- **TASK ITEM**:
Report back each line of the records that contains the string "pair".

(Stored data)
════════════════════

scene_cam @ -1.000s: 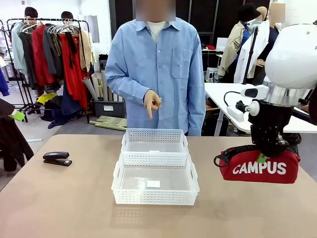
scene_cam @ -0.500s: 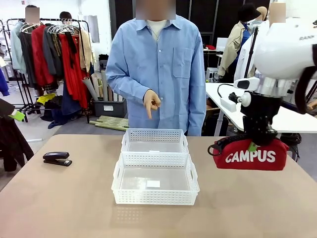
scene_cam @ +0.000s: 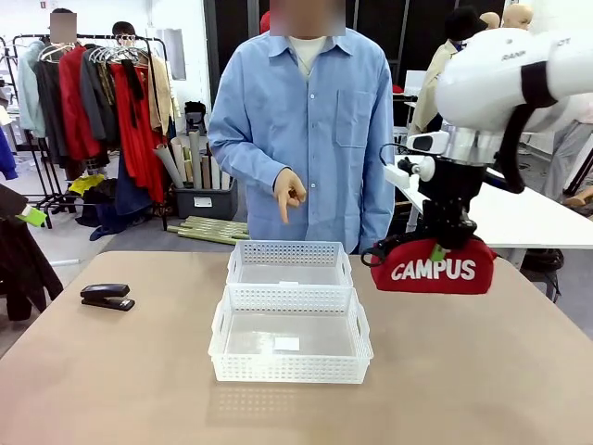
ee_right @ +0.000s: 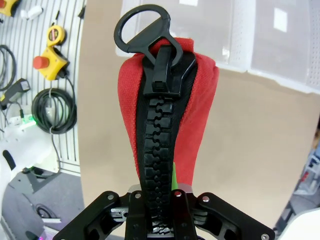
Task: Distribute items into two baskets.
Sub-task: Place the picked Pencil pouch into the Organizing basket as instructed by the person.
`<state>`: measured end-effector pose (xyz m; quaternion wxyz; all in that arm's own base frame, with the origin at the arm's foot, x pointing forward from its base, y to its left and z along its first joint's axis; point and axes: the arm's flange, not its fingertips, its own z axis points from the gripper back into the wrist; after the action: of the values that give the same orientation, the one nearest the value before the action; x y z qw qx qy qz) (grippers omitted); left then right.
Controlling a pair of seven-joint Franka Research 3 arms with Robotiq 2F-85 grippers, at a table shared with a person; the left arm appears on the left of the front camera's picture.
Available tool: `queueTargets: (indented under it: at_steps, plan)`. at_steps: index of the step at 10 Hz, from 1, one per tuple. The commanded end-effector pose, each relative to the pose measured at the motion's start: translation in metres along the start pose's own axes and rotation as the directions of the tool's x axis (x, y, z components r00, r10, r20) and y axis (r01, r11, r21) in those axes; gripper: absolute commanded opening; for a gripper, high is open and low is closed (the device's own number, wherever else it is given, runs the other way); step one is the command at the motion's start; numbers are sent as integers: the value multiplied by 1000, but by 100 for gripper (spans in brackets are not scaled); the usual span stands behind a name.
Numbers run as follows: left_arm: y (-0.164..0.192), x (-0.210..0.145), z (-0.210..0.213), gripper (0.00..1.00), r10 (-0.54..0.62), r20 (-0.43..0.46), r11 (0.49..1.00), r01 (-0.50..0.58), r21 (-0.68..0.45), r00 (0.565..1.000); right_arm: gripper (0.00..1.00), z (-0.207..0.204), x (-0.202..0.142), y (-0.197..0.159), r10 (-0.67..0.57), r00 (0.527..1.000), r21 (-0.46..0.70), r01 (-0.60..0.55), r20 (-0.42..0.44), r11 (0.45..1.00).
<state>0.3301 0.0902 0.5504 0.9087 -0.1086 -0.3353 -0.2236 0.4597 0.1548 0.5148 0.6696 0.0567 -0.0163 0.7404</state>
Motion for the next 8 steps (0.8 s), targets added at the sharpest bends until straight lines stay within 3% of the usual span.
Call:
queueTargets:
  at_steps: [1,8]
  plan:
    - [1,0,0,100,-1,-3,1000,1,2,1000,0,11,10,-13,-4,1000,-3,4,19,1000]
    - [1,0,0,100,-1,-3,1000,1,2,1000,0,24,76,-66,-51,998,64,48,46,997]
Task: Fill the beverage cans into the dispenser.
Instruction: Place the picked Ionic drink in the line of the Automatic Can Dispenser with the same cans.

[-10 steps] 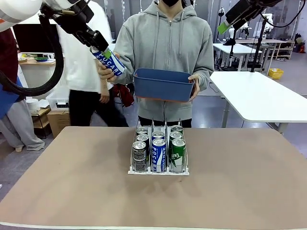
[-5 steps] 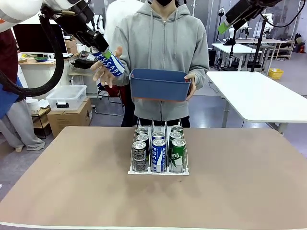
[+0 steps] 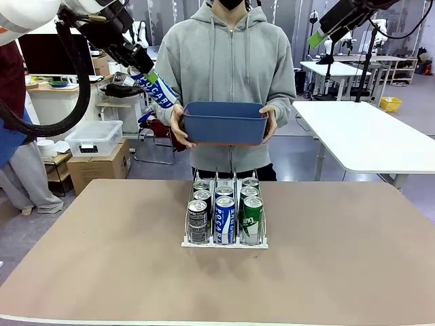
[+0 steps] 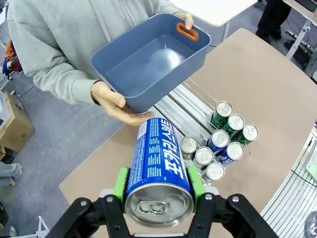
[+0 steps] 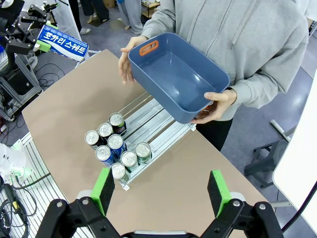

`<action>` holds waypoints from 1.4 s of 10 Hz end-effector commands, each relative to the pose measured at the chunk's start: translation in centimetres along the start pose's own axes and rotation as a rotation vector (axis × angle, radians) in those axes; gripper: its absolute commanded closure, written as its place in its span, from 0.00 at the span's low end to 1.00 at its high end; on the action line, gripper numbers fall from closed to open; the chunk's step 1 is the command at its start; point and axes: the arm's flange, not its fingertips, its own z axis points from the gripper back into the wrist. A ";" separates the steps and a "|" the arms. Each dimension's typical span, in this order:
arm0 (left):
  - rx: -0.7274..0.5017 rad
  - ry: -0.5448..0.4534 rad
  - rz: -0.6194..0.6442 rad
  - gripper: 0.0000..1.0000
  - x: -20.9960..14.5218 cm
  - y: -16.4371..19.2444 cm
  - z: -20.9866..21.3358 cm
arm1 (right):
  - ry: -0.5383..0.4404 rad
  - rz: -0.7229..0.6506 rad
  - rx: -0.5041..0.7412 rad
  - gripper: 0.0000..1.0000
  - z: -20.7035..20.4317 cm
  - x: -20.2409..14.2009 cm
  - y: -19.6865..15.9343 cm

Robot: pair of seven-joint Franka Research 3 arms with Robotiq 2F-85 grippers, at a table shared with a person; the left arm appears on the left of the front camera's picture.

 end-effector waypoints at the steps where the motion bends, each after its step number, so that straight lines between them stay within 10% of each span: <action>1: 0.005 -0.007 -0.012 1.00 -0.1 0.2 0.3 | 0.004 0.001 0.001 0.00 0.0 -0.4 0.1; 3: 0.005 -0.007 -0.012 1.00 -0.1 0.2 0.3 | 0.004 0.001 0.001 0.00 0.0 -0.4 0.1; 4: 0.000 0.000 0.000 0.43 0.0 0.0 0.0 | 0.004 0.001 0.001 0.00 0.0 -0.4 0.1; 11: -0.130 0.292 -0.262 0.43 -5.2 -10.2 -1.9 | 0.004 0.001 0.001 0.00 0.0 -0.4 0.1; 14: -0.144 0.272 -0.289 0.43 -4.8 -10.6 -1.6 | 0.004 0.001 0.001 0.00 0.0 -0.4 0.1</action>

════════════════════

- **SOLUTION FOR THIS PROBLEM**:
Controlling a pair of seven-joint Franka Research 3 arms with Robotiq 2F-85 grippers, at a table shared with a person; the left arm appears on the left of the front camera's picture.
Robot: pair of seven-joint Franka Research 3 arms with Robotiq 2F-85 grippers, at a table shared with a person; the left arm appears on the left of the front camera's picture.

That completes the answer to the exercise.